Mike Rowe, program director of People's Place veterans outreach program, said the Home of the Brave has allowed many veterans to get their pride and dignity back. “They have left the home with a better future for themselves,” he said.

He said the stereotype that most homeless women veterans are substance abusers is false. “For most of them, it's economics and divorce,” he said. In addition, he said, about 50 percent suffer from sexual trauma. “They would have access to counseling for that,” Rowe said.

Not the right place

Several residents testified against the application. In addition, attorney Tim Willard presented the board with petitions signed by 66 area residents in opposition to the request.

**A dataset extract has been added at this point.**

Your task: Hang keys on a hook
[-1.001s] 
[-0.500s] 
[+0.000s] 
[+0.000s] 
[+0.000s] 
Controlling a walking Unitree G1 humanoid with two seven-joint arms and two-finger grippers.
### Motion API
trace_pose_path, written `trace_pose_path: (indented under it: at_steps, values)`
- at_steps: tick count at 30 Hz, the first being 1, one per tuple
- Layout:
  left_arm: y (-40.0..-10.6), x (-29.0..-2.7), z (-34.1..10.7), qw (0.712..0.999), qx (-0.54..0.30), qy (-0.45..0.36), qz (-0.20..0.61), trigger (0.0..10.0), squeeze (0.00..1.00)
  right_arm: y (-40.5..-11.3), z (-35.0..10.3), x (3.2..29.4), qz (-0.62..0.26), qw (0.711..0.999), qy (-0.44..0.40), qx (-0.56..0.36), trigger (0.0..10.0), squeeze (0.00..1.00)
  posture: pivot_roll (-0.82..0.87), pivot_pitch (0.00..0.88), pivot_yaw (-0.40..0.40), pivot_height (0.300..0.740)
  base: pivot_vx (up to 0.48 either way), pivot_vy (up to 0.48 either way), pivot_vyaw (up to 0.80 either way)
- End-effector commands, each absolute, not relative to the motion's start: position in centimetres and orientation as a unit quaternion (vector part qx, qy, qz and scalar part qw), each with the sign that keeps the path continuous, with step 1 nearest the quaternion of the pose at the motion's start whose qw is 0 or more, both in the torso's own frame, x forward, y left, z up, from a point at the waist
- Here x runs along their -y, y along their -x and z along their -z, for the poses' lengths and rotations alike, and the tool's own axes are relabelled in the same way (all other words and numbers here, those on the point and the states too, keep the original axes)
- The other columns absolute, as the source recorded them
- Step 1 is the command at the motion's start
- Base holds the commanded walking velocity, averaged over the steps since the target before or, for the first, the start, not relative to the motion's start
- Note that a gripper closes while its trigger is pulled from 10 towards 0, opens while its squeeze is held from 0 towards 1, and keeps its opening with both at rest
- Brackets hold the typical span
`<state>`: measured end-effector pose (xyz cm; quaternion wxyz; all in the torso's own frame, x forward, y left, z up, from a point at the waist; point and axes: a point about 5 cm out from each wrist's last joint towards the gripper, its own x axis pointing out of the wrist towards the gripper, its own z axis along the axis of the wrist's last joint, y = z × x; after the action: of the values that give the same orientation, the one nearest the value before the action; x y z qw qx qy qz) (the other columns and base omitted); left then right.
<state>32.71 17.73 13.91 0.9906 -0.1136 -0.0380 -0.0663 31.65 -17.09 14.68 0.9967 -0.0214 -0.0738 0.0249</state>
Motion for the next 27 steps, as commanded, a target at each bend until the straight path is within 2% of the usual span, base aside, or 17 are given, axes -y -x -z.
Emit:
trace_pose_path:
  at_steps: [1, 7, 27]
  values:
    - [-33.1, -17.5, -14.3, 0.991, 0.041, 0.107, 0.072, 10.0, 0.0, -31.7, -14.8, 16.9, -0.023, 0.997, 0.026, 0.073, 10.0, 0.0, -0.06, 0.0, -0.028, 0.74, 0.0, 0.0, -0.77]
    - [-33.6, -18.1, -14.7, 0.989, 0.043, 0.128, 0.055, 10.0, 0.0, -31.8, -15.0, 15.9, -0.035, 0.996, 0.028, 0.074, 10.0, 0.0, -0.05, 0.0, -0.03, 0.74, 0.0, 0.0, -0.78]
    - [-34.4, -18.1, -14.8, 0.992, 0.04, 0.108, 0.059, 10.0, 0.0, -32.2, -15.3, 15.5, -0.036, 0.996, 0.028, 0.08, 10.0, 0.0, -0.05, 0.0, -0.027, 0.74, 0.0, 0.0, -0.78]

Speaking on behalf of nine residents, Willard said no one in the area was opposed to programs to help homeless veterans. “They are opposed to the location and how it would negatively affect the neighborhood,” he said. “This is not the right place for this.”

Willard said he found 11 transitional centers throughout Delmarva that were all within town centers. He said this type of transitional housing is better suited to an urban setting where residents are within walking distance of services, schools and stores. He did not include Home of the Brave in his list, which is located on a large rural lot outside Milford.

After questions from the board of adjustment regarding documentation supporting the claim from opponents that property values would fall if the application is approved, a resident who lives next door to the property responded.

“Look at common sense. If you go to sell property with a homeless shelter next door, the ability to sell the property diminishes significantly,” said Mark Gaglione, who said he retired from the military in 2010 after 23 years of service.

Boone said there was no evidence property values would be reduced. She said the property would be improved and it would enhance the neighborhood.

Robert Corsa, Delaware commissioner for veterans affairs, said people should consider that a $750,000 house was recently built across the road from the Home of the Brave.